:: Problem to solve ::
From the first line to the last, restate the records word for word, skipping the pictures.

:: Information given ::
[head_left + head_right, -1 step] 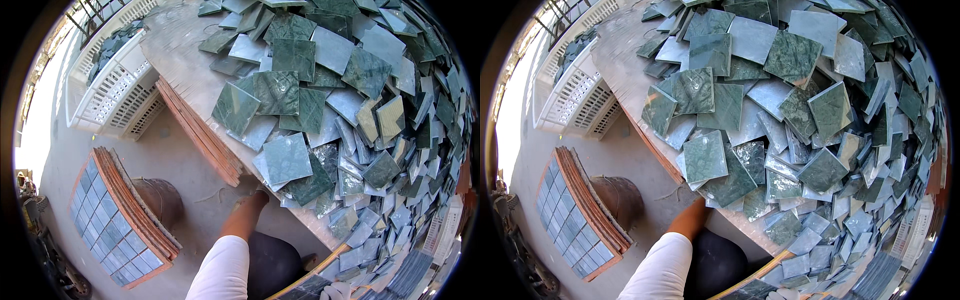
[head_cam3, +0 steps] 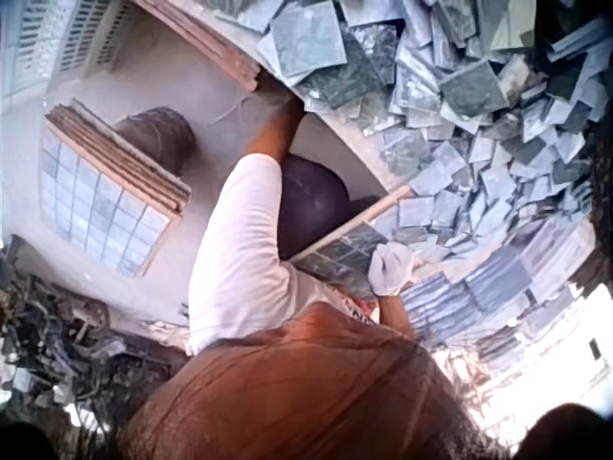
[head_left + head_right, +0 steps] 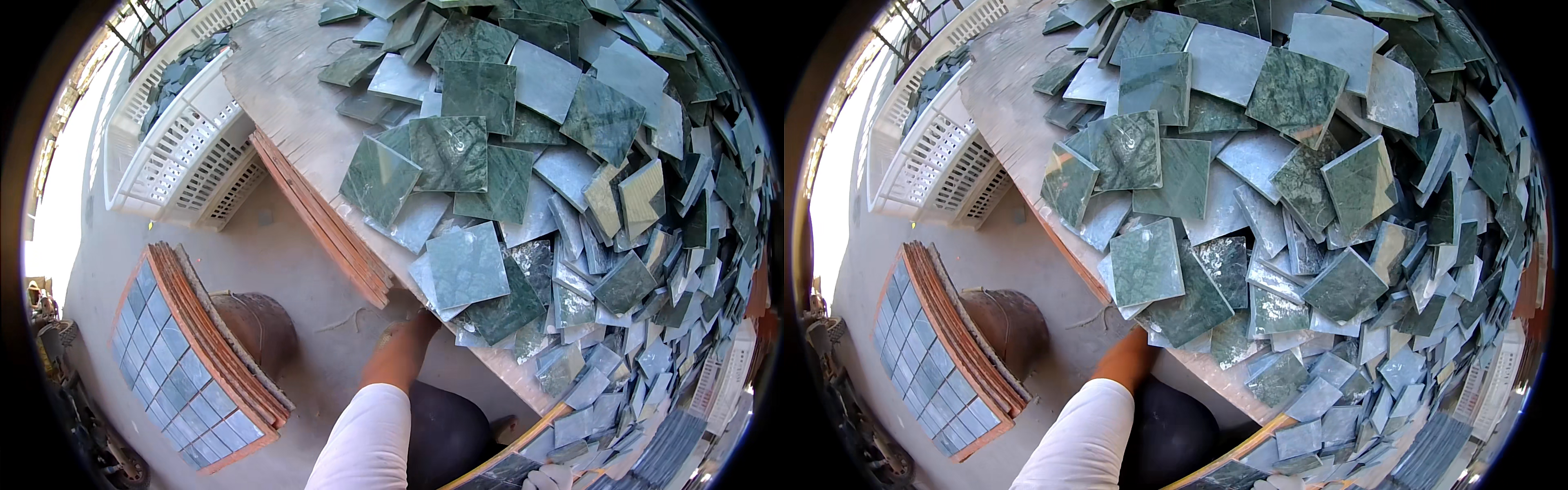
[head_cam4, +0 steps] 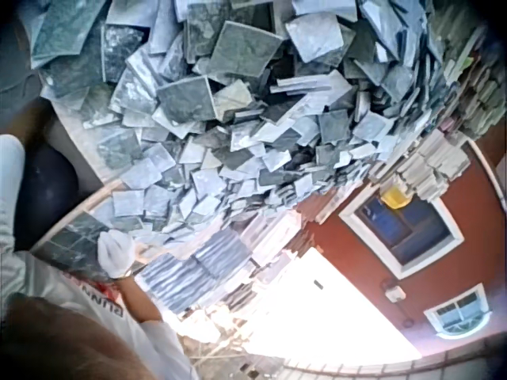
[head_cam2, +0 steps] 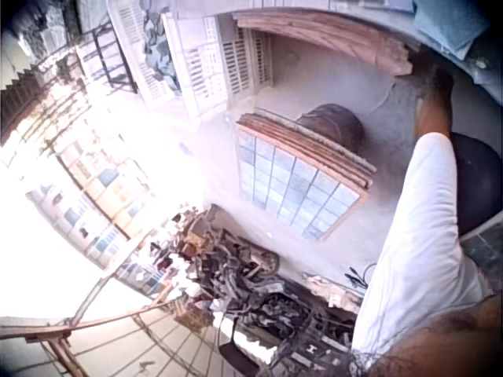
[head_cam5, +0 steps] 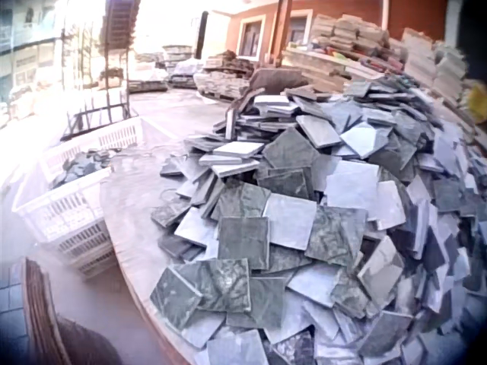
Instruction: The person places small square tiles into a grid frame, filling empty slots one by one. They handle the frame, flip it to check alignment, and continue placing tiles from a nearby pile until the grid is filled.
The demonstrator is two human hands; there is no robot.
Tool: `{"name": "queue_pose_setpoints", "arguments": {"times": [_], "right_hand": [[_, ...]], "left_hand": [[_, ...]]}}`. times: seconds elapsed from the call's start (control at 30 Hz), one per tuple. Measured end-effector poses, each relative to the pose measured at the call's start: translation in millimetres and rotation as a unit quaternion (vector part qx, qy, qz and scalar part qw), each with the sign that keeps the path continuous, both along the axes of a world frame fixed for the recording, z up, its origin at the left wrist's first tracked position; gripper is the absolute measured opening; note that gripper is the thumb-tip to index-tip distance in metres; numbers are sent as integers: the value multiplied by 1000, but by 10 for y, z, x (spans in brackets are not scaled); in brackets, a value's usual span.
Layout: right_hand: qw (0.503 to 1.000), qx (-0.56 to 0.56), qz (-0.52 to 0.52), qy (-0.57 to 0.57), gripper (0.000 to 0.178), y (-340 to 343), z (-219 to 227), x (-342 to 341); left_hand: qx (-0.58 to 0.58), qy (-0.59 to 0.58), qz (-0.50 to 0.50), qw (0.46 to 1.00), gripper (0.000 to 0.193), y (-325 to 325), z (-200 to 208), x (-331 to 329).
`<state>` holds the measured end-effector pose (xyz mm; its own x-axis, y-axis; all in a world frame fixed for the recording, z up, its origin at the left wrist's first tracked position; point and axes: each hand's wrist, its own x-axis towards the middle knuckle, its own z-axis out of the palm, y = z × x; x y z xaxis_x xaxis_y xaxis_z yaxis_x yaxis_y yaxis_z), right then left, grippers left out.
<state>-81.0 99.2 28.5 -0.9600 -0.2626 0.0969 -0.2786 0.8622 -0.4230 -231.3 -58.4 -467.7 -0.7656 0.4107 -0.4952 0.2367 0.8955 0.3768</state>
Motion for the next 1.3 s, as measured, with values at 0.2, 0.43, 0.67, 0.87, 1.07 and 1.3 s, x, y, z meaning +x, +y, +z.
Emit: {"name": "queue_pose_setpoints", "arguments": {"times": [0.2,0.43,0.67,0.87,1.07,1.3], "right_hand": [[994,21,-44,-97,9,88,-74,38],[986,61,-44,-152,15,121,-76,56],[995,8,-27,-91,24,69,-36,-10],[996,-44,-78,18,2,61,-52,26],[993,-93,-45,63,21,86,-279,180],[987,-125,-78,61,35,65,-155,227]], "left_hand": [[-60,-30,0,998,38,41,-376,-72],[-62,-41,-4,997,55,-75,-550,27],[66,11,48,997,73,-541,-697,444],[583,-150,339,723,26,-705,2194,265],[740,-75,265,613,36,-1010,3481,688],[755,-61,211,618,41,-653,4402,1188]]}}
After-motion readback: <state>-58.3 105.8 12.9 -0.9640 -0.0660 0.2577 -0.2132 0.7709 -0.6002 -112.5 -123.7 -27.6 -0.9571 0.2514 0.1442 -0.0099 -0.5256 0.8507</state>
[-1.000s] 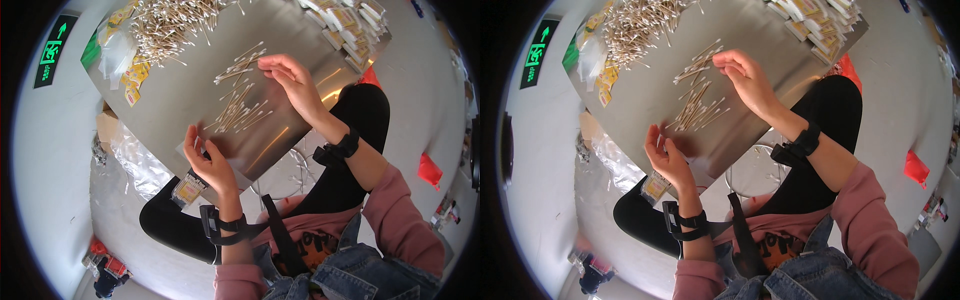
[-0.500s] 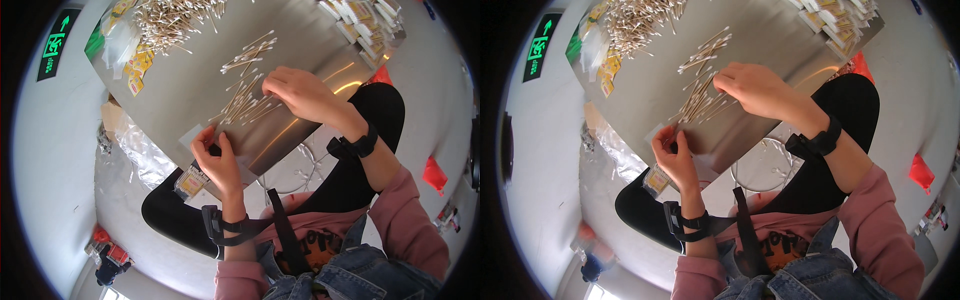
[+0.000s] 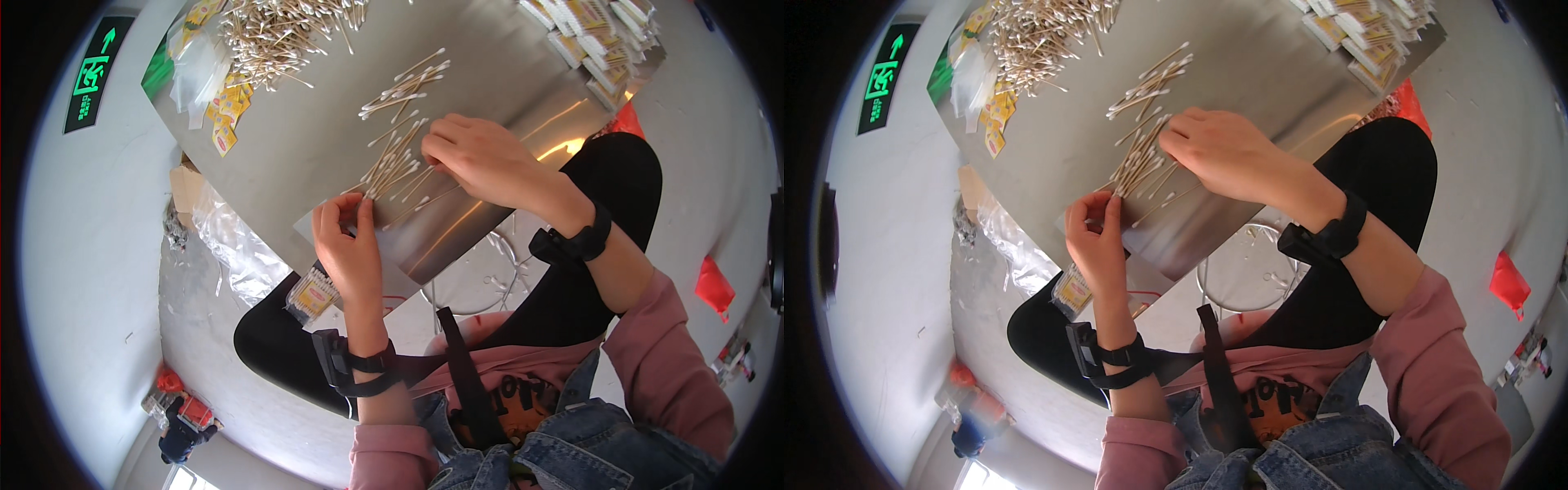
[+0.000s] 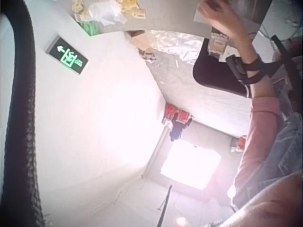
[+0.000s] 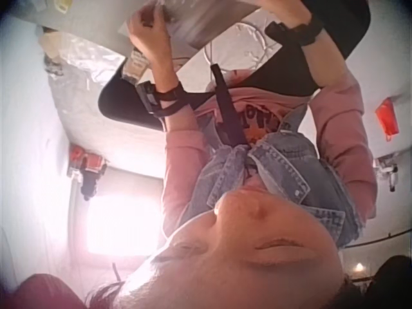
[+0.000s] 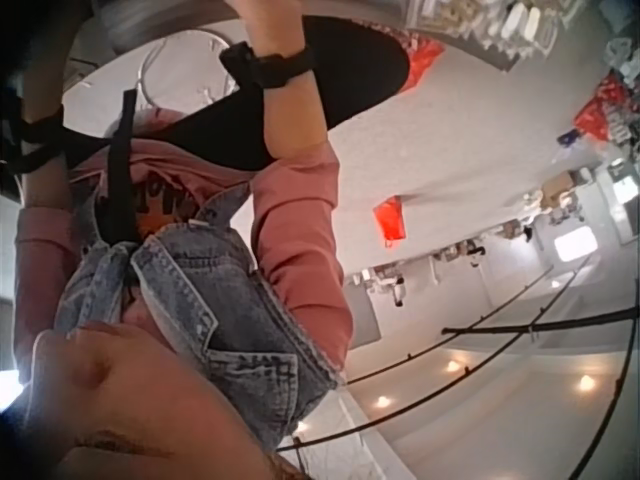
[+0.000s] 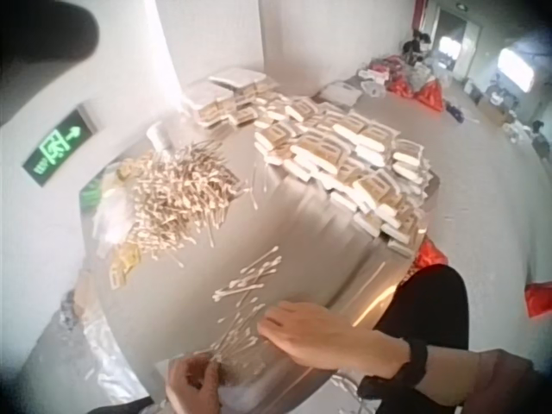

:: Solved problem ::
[head_left + head_right, -1 step] 
[head_cam3, +0 steps] 
[head_left + head_right, +0 steps] 
[head_cam4, +0 steps] 
[head_cam2, +0 steps] 
[head_cam5, +0 steps] 
Instruction: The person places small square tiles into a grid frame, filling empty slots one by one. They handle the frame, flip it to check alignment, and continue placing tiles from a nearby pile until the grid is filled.
The demonstrator is two human hands; there is no robot.
Tool: `{"name": "queue_pose_setpoints", "arguments": {"times": [_], "right_hand": [[_, ...]], "left_hand": [[_, ...]]}}`. times: seconds elapsed from the call's start (control at 30 Hz), one per tuple. Measured end-effector poses, each relative to the pose measured at the call's start: translation in millimetres and rotation as a unit quaternion (vector part qx, qy, qz and scalar part qw), each with the sign that keeps the path continuous, both along the axes of a world frame fixed for the recording, z up, its origin at the left wrist's first tracked position; gripper is the absolute measured opening; note that gripper is the thumb-tip to index-tip distance in metres; numbers are sent as integers: the value multiplied by 1000, but by 10 for y, z, x (spans in brackets are not scaled); in brackets, a value's usual span.
Layout: right_hand: qw (0.503 to 1.000), qx (-0.56 to 0.56), qz (-0.52 to 0.52), qy (-0.57 to 0.57), gripper (0.000 to 0.178), y (-340 to 343), z (-219 to 227), x (-342 to 341); left_hand: qx (-0.58 to 0.58), qy (-0.59 to 0.58), qz (-0.50 to 0.50), qw (0.46 to 1.00), gripper (0.000 to 0.193), y (-325 to 325), z (-200 to 208), x (-331 to 329).
`<state>` holds the measured end-effector pose (xyz mm; its own x-axis, y-axis; all in a world frame fixed for the recording, z up, its origin at the left wrist's first tracked position; point and axes: each hand's wrist, its own x-axis towards the middle knuckle, its own z-axis out of the palm, y = z × x; x y z xaxis_x xaxis_y xaxis_z yaxis_x yaxis_y yaxis_z), right then left, grippers left out.
<state>-81.0 99.2 28.5 -0.9600 -0.2626 0.0969 -0.2786 0.8622 -0.4230 -231.3 -58.4 -467.7 -0.7656 0.4107 -0.4952 0.2367 0.8955 0.3768</state>
Motion for the next 1.3 s, as measured, with values at 0.2, 0.43, 0.67, 0.87, 1.07 and 1.3 s, x, y, z meaning +x, +y, +z.
Emit: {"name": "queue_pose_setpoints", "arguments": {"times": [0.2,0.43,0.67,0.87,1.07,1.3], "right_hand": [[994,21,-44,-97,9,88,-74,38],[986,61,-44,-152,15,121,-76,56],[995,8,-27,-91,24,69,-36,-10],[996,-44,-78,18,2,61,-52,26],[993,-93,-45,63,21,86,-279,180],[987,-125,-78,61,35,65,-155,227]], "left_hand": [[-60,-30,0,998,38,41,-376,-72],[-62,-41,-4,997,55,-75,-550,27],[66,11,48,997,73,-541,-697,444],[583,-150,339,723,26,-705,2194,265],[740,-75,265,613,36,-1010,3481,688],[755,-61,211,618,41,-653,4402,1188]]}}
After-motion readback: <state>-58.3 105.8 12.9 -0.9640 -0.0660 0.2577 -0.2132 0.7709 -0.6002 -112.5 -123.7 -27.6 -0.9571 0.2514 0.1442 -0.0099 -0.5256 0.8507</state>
[-1.000s] 
[-0.500s] 
[+0.000s] 
[+0.000s] 
[+0.000s] 
[+0.000s] 
[+0.000s] 

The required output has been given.